▶ **Your assignment**: Give every line of the data again, unchanged, but with no pictures.

▶ **Material provided**:

• • • • •

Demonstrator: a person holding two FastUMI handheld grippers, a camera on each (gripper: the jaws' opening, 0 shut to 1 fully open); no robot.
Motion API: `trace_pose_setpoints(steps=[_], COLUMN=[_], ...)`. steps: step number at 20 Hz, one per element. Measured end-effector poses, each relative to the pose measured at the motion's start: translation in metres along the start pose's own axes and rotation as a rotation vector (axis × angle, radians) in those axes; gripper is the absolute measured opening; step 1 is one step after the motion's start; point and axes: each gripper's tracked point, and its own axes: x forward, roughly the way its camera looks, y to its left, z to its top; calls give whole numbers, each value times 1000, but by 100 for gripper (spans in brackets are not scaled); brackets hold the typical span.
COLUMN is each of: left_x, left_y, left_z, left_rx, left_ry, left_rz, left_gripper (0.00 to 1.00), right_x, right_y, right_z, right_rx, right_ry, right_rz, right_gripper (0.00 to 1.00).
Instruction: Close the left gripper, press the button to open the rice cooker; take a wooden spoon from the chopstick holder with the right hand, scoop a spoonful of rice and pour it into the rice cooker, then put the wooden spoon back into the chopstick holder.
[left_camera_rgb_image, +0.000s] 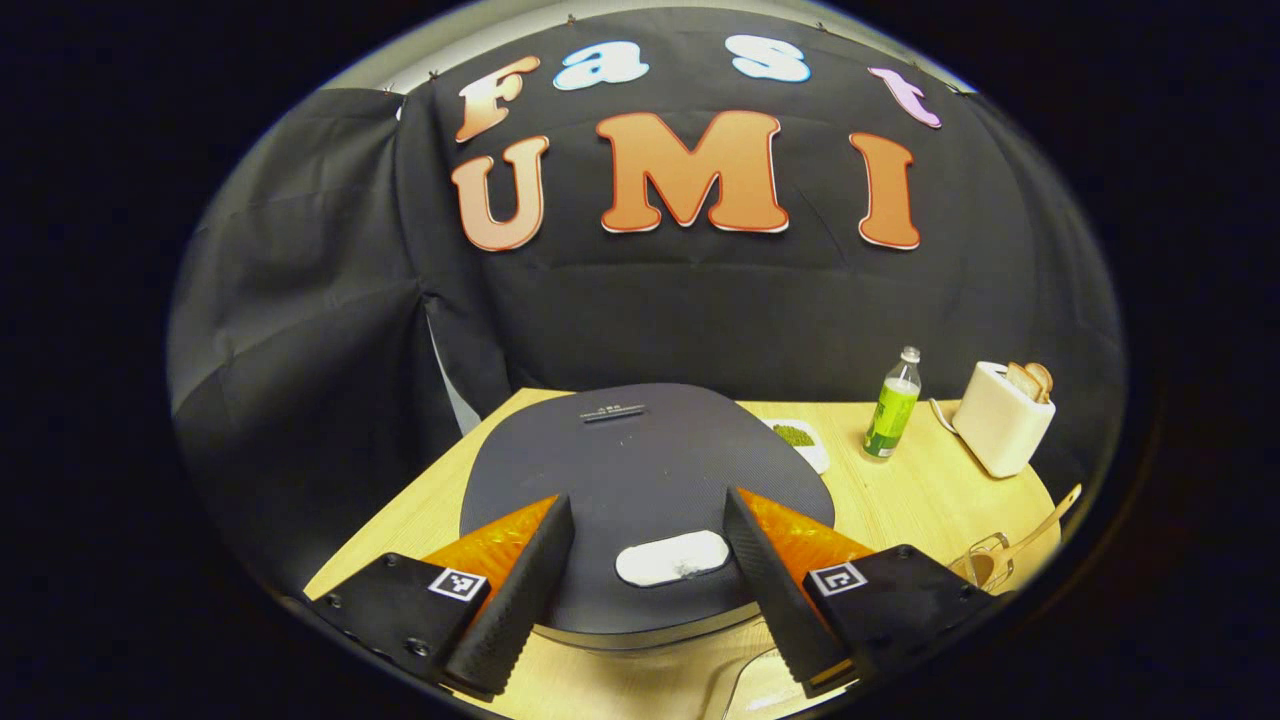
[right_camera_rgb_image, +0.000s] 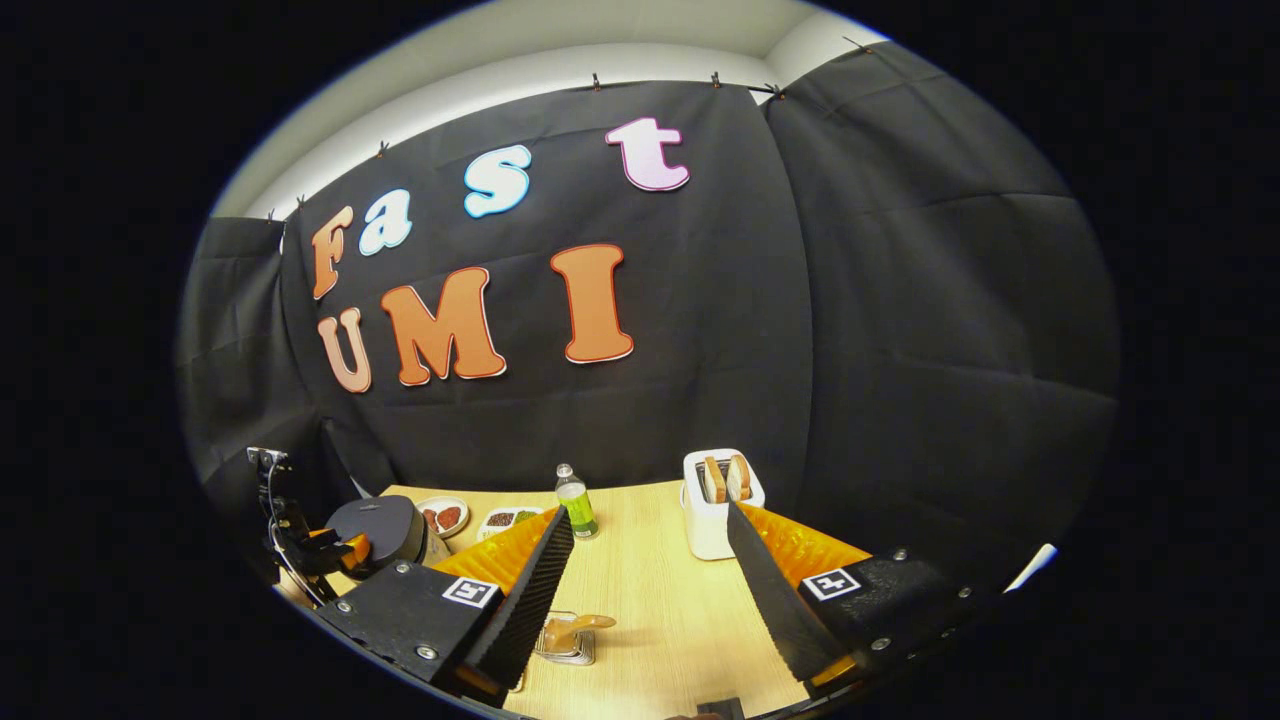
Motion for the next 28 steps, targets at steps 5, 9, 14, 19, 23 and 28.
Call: trace_pose_setpoints(steps=[5,9,14,19,23,28], left_x=[-2,-2,-28,-75,-124,-191], left_y=[0,1,3,9,14,31], left_z=[-6,1,45,127,198,270], left_rx=[6,38,21,-25,-46,-38], left_ry=[0,4,-1,-117,-245,-407], left_rz=[-4,-28,-55,-89,-131,-124], left_gripper=[100,98,100,95,95,100], right_x=[-5,-10,-12,-9,-11,-17], right_y=[-4,-5,-2,7,15,18], right_z=[1,7,13,26,44,62], right_rx=[1,-1,2,-16,-31,-56], right_ry=[-7,-22,-33,-57,-94,-136], right_rz=[-14,-18,-15,-2,4,-7], right_gripper=[95,95,95,95,95,95])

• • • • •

▶ **Result of the exercise**:
Demonstrator: a person holding two FastUMI handheld grippers, a camera on each (gripper: the jaws' opening, 0 shut to 1 fully open); no robot.
Motion API: `trace_pose_setpoints(steps=[_], COLUMN=[_], ...)`. steps: step number at 20 Hz, one per element. Measured end-effector poses, each relative to the pose measured at the motion's start: translation in metres along the start pose's own axes and rotation as a rotation vector (axis × angle, radians) in those axes; gripper is the absolute measured opening; step 1 is one step after the motion's start; point and axes: each gripper's tracked point, and its own axes: x forward, roughly the way its camera looks, y to its left, z to its top; calls give whole numbers, each value times 1000, but by 100 for gripper (spans in brackets are not scaled); brackets hold the typical span.
COLUMN is each of: left_x, left_y, left_z, left_rx, left_ry, left_rz, left_gripper (0.00 to 1.00), right_x, right_y, right_z, right_rx, right_ry, right_rz, right_gripper (0.00 to 1.00).
Instruction: Close the left gripper, press the button to open the rice cooker; take a wooden spoon from the chopstick holder with the right hand, scoop a spoonful of rice and pour it into the rice cooker, then put the wooden spoon back into the chopstick holder.
[left_camera_rgb_image, +0.000s] 
[right_camera_rgb_image, +0.000s] 
Motion for the next 28 steps, targets at steps 5, 9, 14, 19, 23 and 28.
Call: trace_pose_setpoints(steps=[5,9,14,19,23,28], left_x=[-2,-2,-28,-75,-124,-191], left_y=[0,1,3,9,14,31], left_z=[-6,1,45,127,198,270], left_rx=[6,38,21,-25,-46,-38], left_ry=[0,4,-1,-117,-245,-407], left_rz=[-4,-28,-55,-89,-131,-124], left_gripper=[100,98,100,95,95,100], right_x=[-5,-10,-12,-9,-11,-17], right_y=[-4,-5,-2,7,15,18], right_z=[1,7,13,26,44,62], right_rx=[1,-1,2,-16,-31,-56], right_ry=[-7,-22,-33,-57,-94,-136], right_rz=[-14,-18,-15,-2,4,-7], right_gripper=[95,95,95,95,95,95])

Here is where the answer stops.